Рабы, вдавливавшие меня в землю, дрожали. Не от усилия. От страха. Не передо мной. Перед тем, что шло.

Его ботинки встали в пятнадцати сантиметрах от моего лица. Он присел на корточки.

«Пятнадцать тысяч драхм, — сказал он. — Я заплатил пятнадцать тысяч драхм за эту партию. Из всей партии только твоё тело стоило бумаги. У меня были на тебя планы. Выучка, цель, будущее ценнее, чем мясо на твоих костях». Он склонил голову набок. «Ты не съел на моём ранчо ни одной еды. Не проспал ни одной ночи под моей крышей. И ты уже показал мне, кто ты. Неблагодарная скотина».

Он встал. Обратился ко двору.

«Эта скотина напала на свободного человека. На гостя на моей земле».

Глаза его вернулись ко мне.

«Мне бы тебя выхолостить и отправить в шахты. Но я не разбрасываюсь материалом». Он дал словам осесть. «Ты узнаешь, для чего твоё тело.
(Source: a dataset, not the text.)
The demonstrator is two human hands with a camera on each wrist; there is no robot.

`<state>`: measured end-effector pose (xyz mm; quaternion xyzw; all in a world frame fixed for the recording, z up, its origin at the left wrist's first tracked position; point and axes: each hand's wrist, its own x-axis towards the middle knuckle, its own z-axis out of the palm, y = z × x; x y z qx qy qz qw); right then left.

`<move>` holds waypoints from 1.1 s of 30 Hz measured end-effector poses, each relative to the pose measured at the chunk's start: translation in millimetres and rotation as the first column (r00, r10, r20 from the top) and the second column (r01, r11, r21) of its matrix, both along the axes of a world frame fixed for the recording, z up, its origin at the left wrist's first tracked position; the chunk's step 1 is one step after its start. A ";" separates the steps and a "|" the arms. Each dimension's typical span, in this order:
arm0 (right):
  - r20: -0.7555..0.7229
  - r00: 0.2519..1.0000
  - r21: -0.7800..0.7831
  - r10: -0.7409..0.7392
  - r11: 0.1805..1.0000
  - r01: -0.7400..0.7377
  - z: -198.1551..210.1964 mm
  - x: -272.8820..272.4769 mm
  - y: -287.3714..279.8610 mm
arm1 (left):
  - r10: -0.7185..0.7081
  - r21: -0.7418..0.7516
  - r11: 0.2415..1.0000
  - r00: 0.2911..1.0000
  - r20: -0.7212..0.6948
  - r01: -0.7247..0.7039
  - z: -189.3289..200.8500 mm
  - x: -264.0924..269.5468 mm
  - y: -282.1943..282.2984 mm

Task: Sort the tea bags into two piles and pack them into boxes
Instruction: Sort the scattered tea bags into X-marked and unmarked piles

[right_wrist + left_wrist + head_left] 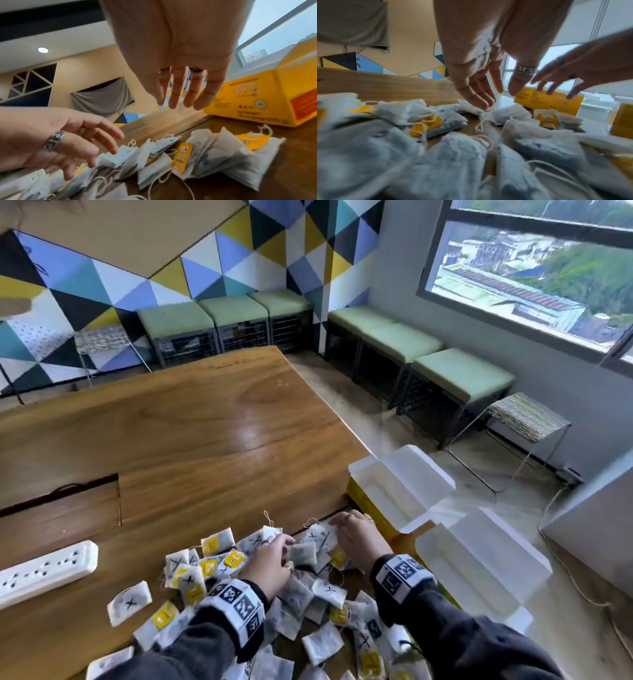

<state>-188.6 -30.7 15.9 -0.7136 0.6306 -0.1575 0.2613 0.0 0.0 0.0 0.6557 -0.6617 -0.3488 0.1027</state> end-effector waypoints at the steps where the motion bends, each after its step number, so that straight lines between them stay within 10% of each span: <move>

И не для драки. Ты научишься раскрывать рот так же, как раскрыл кулак. Ты встанешь на колени перед тем, кого ударил. И однажды ты меня поблагодаришь».

Он плюнул на меня. На лицо. Один точный плевок угодил мне в переносицу и стёк в землю у щеки.

Это был единственный миг во всём этом — речь, приговор, всё, что шло после, — когда сероглазый не был совершенно спокоен. Плевок был личным. Не для надсмотрщиков, не для двора. За синяк на челюсти Виктора. И я понял — бойцовским чутьём на невольный знак, — что задел нечто большее, чем гостя.

Колено сошло с моей шеи. Рабы быстро отступили. Я лежал в пыли, плевок стыл на лице, член вжат в гравий, а вкус крови и адреналина уходил из горла.

Хук был идеален. Чистый разворот, полное раскрытие бедра, по учебнику. Тренер Ленни захлопал бы.

Но хлопки прекратились. Хлопки прекратились раньше хука. Хлопки прекратились в подсобке с сумками, когда двое со значками взяли меня за руки, а я не замахнулся, и Ленни не пришёл, и гонг не прозвенел.

Кажется, гонг только что прозвенел. Кажется, он прозвенел неправильно.

Кажется, человек в ботинках сейчас научит меня тому, что бывает после последнего гонга.